Reading numpy structured from a text file

Numpy has a very nice feature: a structured array, that is an array in which rows have some structure and can store different types of data in each column.

For example:

>>> import numpy as np
>>> arr = np.zeros(10, dtype=[['id', np.uint16], ['position', np.dtype('3float32')], ['momentum', np.dype('3float32')]])

We have defined a structured array in each row we store: id of a particle (unsigned int), its position (three floats) and momentum (again three floats).

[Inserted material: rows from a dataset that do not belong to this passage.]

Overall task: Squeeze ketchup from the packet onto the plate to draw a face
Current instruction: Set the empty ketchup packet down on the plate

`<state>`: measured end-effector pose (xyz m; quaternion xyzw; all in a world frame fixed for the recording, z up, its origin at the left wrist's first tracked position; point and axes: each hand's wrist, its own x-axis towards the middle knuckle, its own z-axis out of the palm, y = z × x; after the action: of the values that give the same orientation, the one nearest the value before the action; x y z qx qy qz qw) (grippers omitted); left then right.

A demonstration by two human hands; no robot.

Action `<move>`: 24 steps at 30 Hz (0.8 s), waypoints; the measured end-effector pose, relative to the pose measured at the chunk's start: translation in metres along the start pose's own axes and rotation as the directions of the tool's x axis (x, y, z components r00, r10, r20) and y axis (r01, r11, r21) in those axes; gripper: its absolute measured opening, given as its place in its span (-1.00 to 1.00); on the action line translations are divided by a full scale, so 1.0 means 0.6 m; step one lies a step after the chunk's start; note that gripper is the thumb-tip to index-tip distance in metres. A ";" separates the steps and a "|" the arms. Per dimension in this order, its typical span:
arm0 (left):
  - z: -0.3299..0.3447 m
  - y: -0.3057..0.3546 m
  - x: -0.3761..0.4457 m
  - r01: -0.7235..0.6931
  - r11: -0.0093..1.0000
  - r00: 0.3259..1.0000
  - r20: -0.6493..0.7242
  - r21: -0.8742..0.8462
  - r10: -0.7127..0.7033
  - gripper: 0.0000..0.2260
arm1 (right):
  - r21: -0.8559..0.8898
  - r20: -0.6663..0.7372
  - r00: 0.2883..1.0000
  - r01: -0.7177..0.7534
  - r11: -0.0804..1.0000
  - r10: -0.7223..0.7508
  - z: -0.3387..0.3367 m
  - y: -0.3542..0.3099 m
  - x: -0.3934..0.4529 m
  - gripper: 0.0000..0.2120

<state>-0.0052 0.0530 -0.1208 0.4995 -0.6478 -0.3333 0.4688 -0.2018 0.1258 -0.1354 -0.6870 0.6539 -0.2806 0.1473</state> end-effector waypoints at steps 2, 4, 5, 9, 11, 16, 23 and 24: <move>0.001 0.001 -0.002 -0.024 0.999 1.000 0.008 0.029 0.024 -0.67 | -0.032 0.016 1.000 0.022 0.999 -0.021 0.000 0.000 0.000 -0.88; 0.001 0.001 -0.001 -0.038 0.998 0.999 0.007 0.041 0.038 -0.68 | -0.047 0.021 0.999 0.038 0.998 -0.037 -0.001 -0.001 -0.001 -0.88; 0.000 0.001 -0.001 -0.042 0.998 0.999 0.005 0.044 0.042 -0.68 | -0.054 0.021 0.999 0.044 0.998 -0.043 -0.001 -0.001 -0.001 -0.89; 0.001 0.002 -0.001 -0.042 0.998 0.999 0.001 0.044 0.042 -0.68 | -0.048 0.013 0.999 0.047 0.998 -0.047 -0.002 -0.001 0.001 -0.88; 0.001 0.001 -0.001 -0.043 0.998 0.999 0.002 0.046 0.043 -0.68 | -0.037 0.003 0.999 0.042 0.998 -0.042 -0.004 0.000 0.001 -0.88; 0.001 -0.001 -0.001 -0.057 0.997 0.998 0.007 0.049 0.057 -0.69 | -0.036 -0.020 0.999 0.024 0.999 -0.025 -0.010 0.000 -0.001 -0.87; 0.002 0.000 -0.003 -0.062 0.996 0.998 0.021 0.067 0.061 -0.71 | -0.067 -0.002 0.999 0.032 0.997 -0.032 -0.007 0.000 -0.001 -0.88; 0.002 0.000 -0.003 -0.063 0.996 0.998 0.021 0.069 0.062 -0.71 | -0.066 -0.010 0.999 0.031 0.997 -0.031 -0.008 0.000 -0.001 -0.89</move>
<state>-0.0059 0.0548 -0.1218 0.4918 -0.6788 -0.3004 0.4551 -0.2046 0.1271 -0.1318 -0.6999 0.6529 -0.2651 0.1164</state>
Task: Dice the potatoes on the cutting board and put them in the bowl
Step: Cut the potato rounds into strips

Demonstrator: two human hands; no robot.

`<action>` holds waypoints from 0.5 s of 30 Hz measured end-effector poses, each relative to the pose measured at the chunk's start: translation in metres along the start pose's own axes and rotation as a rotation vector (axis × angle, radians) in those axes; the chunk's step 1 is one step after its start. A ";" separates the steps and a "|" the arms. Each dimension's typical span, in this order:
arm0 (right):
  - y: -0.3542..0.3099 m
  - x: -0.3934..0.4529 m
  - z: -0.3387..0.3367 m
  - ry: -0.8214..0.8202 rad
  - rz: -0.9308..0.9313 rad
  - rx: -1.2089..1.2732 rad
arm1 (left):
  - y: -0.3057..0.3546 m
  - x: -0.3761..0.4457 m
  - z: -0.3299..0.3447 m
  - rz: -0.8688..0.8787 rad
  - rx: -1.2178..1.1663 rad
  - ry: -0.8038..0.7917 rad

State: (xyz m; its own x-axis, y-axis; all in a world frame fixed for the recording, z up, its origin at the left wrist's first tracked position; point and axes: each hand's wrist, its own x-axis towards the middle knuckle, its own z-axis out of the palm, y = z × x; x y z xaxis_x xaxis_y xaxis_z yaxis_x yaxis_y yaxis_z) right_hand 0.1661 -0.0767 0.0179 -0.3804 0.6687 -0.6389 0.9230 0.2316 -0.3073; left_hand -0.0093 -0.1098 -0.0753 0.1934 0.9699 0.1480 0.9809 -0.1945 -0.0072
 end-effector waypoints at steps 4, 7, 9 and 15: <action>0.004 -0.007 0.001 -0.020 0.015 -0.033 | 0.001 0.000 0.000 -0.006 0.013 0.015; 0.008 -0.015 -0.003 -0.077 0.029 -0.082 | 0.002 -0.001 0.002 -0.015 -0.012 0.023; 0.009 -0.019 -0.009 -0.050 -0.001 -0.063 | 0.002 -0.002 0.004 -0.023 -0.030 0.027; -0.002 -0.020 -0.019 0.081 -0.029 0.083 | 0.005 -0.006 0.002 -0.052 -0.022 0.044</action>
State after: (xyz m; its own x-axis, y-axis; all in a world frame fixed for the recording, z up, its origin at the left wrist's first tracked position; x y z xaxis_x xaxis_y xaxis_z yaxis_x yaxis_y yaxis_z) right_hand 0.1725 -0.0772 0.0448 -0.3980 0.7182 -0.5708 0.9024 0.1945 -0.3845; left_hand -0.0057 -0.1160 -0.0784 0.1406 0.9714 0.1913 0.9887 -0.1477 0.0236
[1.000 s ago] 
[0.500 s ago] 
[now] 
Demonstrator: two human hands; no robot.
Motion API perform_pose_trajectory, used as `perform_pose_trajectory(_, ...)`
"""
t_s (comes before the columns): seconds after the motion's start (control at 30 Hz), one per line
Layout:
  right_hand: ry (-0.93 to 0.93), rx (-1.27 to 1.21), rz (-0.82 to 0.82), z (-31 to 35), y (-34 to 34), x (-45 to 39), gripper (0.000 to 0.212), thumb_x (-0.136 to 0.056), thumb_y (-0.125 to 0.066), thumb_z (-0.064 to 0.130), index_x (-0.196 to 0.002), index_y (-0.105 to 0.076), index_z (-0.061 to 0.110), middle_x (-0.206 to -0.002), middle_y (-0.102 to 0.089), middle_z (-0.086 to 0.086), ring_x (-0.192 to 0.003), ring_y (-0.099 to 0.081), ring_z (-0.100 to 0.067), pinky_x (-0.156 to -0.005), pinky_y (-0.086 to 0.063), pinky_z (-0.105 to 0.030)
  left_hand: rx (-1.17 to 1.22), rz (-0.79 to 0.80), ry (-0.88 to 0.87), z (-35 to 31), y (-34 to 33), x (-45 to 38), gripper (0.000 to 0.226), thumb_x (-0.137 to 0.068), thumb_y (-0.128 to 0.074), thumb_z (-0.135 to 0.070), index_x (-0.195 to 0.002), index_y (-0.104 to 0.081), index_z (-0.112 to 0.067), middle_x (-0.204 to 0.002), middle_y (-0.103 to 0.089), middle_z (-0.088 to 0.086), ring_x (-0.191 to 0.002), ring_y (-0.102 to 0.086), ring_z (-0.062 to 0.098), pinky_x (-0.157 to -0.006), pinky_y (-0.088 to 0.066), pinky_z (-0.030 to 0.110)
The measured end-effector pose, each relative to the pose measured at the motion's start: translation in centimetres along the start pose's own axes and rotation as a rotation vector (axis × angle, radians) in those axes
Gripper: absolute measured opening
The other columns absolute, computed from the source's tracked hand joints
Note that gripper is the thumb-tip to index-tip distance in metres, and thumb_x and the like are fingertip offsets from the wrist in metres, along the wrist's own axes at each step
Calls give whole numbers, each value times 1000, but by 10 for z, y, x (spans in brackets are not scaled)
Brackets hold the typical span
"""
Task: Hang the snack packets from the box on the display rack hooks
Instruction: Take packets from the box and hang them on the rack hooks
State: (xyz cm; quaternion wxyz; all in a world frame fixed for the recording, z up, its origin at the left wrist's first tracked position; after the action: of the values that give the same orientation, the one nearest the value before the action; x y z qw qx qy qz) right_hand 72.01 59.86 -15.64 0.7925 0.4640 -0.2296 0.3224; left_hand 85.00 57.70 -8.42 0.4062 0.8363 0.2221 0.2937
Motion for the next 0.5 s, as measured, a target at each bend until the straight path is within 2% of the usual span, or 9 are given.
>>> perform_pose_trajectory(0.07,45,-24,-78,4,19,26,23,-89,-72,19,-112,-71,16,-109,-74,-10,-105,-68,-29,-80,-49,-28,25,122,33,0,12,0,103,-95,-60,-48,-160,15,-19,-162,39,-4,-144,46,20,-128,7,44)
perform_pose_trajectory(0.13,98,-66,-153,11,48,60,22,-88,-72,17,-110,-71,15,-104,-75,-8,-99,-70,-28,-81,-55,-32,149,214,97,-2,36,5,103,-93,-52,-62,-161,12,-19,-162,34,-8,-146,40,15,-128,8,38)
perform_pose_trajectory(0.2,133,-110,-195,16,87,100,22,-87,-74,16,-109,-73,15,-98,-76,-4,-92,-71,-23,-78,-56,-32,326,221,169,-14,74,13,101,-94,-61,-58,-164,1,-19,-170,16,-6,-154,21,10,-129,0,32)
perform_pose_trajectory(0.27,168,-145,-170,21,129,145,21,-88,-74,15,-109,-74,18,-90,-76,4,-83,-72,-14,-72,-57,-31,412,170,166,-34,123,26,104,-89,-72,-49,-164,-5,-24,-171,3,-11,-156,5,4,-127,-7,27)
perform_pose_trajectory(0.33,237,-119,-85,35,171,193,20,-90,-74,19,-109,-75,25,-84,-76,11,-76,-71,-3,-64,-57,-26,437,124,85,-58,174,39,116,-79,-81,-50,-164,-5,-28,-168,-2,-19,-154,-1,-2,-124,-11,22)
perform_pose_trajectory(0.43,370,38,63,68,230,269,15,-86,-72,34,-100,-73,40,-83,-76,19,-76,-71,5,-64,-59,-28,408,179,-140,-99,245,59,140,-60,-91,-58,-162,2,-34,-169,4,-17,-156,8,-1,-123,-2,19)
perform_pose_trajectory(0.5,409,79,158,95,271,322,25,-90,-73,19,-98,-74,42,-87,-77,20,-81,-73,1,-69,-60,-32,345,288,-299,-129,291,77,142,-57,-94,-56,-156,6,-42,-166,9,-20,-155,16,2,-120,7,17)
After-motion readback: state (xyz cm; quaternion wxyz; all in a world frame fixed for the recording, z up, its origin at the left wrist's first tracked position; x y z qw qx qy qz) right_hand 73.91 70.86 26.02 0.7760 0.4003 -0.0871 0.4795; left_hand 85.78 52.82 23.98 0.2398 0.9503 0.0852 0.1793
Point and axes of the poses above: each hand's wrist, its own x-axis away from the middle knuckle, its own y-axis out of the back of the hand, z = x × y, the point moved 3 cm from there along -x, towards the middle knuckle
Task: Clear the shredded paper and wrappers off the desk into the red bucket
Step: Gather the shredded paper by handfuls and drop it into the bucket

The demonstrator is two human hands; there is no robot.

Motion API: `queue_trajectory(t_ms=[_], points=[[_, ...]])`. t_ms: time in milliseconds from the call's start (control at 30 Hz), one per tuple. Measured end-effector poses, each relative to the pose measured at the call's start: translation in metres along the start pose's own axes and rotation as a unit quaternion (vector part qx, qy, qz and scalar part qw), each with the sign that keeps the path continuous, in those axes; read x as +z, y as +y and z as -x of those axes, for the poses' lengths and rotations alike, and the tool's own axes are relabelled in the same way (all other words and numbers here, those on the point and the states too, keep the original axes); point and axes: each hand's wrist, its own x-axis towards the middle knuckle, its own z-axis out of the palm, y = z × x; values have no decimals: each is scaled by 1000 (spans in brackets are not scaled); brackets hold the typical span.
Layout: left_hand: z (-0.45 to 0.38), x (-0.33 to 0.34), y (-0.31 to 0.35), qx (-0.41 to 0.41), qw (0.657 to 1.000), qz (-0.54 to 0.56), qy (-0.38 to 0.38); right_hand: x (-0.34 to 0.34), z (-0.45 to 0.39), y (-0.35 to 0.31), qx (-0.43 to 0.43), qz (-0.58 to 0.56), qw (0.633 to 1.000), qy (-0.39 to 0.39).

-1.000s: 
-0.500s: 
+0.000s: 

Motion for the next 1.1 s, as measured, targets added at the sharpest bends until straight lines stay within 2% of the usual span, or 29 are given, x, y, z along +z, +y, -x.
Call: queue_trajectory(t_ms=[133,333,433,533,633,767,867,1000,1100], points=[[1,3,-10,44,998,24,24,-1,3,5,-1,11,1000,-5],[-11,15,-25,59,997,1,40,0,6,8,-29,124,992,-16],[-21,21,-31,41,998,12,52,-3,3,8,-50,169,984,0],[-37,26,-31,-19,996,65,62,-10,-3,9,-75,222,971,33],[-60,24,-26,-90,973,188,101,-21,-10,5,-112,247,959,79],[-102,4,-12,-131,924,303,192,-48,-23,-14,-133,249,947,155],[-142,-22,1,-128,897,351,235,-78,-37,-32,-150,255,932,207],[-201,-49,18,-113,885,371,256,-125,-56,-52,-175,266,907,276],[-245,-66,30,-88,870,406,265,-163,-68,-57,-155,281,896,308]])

You can easily select from this array:

>>> arr['position'] # positions of all particles
>>> arr[0]['position'] # position of first particle
>>> arr[arr['id']=1]['position']  # positions of all particles with id equal to 1

This is a nice format because:

  • Your data has structure. No more off-by-one errors: particle position is labeled.
  • Very easy to load from binary files

Loading from text files is an entirely different matter --- because writing to such arrays is kind of pain.

My requirements were:

  • Array structure is the same as source file structure (order of fields is the same)
  • Array structure is defined only in a single place: that is the dtype definition

Solution

The solution is to:

  • Read file line by line parsing contents to an unstructured array.
  • Create a structured view
  • Should be fast, that means no copying of large arrays.

Actual dtype used:

URQMD_DATA_DTYPE = [
    ("time", np.float32),
    ("position", np.dtype("3float32")),
    ("energy", np.float32),
    ("momentum", np.dtype("3float32")),
    ("mass", np.float32),
    ("particle_type", np.float32),
    ("additional", np.dtype("5int32")),
]

Helper function that takes structured dtype, and turns it to dtype that has the same number of fields but is unstructured:

def serialize_dtype(dt):
    dt = np.dtype(dt)
    newdt = []
    for item in dt.descr:
        if len(item) == 2:
            count = 1,
            name, type = item
        else:
            name, type, count = item
        if len(count) > 1:
            raise ValueError()
        count = count[0]
        for ii in range(count):
            newdt.append(type)
    return np.dtype(", ".join(newdt))

Now frame is a list of lines from text file.

parsed = np.zeros(len(frame), dtype=serialize_dtype(URQMD_DATA_DTYPE)) # Create array without structure
for ii, line in enumerate(frame):
    data = [float(x) for x in line.split()] # Parse lines
    #-- ignoring wheher it is a float or int
    parsed[ii] = tuple(data) # Now numpy will convert single row to proper types
parsed = parsed.view(URQMD_DATA_DTYPE) # Create a structured view (no copy!)

Sound simple but took me some time to get it right.